→ **Task details**: Below are the entries; return every line among them that holds the word "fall".

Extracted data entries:
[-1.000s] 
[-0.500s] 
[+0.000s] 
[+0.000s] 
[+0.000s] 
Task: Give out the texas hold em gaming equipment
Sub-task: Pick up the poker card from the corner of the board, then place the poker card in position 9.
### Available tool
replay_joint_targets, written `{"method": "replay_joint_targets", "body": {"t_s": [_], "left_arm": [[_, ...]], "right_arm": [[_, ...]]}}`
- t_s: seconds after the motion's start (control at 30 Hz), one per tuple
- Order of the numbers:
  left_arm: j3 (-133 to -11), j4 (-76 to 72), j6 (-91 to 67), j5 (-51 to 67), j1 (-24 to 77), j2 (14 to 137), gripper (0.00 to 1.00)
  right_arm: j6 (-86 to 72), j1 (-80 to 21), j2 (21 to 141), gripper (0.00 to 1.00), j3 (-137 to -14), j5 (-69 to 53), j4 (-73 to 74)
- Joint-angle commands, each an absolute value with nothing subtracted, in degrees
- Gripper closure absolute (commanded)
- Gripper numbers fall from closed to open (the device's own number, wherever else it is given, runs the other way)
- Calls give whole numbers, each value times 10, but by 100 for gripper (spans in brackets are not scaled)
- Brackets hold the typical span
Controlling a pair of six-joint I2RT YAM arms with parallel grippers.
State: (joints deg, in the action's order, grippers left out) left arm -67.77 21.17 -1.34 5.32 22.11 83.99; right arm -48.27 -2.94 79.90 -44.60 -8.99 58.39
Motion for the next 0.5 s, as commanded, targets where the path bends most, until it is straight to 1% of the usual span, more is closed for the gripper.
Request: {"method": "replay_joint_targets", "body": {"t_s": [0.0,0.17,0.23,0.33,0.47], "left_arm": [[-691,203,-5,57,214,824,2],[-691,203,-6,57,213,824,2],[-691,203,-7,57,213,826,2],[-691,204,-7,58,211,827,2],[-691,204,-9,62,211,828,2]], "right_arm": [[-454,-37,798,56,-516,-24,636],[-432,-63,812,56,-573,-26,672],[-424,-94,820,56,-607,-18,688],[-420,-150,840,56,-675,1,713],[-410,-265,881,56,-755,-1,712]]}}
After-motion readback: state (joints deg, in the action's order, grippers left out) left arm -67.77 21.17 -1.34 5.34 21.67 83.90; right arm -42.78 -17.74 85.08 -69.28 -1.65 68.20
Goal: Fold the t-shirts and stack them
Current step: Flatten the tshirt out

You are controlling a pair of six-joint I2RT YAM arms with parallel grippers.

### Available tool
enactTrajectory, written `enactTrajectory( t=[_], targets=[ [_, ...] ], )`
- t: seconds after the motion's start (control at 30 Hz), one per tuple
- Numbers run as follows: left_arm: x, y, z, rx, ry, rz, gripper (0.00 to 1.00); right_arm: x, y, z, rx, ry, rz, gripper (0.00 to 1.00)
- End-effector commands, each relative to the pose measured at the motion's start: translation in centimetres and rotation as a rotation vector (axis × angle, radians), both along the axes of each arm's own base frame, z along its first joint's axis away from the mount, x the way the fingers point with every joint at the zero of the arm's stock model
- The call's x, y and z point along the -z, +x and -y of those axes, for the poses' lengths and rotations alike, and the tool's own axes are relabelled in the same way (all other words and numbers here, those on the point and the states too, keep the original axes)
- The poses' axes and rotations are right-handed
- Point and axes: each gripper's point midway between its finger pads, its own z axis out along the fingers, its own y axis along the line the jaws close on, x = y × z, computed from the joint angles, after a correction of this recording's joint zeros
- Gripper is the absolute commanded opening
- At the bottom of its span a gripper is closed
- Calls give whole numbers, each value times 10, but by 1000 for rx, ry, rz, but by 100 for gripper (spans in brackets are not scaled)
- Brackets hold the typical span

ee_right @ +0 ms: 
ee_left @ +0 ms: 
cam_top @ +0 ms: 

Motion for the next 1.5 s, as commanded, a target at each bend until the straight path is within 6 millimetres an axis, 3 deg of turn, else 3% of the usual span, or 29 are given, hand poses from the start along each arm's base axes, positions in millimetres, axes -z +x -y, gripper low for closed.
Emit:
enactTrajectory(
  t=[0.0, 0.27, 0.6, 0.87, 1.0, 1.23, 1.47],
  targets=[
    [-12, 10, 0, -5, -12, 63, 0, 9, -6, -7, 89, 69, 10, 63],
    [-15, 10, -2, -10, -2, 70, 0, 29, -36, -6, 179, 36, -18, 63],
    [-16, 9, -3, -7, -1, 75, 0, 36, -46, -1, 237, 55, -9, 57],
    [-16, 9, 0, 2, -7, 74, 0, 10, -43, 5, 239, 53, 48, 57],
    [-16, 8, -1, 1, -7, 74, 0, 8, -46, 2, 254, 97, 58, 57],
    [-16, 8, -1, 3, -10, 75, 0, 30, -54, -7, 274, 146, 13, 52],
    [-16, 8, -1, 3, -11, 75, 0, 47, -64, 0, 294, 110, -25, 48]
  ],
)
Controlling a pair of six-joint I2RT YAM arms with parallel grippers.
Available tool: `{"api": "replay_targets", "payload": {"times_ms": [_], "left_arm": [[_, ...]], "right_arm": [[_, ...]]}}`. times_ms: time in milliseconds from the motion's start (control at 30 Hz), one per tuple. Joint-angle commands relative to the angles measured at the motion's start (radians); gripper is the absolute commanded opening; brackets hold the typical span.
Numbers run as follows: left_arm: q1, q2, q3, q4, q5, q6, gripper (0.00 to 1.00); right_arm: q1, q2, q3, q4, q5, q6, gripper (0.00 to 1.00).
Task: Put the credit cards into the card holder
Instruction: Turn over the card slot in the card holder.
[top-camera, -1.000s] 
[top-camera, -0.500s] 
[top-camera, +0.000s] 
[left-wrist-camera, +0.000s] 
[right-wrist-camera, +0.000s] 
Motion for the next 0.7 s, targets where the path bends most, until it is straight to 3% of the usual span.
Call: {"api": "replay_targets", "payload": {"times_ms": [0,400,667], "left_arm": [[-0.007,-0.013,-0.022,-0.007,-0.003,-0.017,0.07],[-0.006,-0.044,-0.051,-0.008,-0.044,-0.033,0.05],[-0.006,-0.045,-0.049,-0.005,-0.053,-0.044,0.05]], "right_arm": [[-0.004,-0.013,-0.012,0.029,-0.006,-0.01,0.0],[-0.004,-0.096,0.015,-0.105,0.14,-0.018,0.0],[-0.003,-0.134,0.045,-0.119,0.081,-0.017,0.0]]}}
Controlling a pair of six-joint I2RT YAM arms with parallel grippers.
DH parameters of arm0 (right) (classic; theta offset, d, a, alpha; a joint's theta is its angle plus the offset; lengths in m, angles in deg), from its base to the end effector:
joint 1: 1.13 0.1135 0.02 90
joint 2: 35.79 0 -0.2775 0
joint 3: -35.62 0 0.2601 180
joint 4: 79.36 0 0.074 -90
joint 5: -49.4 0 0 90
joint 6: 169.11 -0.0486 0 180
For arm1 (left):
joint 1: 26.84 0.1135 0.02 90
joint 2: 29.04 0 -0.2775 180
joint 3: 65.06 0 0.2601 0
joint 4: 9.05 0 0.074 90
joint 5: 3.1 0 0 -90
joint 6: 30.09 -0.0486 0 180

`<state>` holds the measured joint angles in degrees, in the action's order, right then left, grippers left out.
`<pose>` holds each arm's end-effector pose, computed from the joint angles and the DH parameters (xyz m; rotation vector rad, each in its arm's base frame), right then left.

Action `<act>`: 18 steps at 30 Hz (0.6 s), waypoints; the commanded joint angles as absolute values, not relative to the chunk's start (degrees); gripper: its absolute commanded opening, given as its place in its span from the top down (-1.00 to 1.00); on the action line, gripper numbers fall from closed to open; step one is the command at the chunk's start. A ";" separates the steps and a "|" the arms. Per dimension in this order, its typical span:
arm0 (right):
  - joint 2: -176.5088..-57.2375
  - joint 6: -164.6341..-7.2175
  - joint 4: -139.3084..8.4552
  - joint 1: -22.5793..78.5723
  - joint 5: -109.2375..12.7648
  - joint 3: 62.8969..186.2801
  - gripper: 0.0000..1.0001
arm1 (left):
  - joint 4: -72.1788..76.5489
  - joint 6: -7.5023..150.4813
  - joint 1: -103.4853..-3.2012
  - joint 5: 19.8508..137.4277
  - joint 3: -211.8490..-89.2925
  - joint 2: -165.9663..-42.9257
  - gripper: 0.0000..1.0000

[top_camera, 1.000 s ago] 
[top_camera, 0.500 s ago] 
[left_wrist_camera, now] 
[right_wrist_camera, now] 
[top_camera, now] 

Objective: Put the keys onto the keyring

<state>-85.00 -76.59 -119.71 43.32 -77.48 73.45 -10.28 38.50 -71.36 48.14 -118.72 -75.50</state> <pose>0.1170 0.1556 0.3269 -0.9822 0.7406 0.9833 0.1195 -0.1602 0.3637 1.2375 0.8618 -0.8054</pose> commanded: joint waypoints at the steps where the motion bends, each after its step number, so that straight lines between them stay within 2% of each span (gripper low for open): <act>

→ **Output for this task**:
- Gripper numbers fall from closed to open (the device's own number, wherever else it is given, runs the other way)
Action `<act>`: 18 steps at 30 Hz (0.6 s), waypoints; the commanded joint angles as absolute values, not relative to the chunk's start (degrees); gripper: its absolute commanded opening, given as its place in its span from the top down (-1.00 to 1.00); on the action line, gripper numbers fall from closed to open; step one is the command at the chunk's start. A ";" separates the steps and a "|" the arms. Per dimension in this order, its typical span:

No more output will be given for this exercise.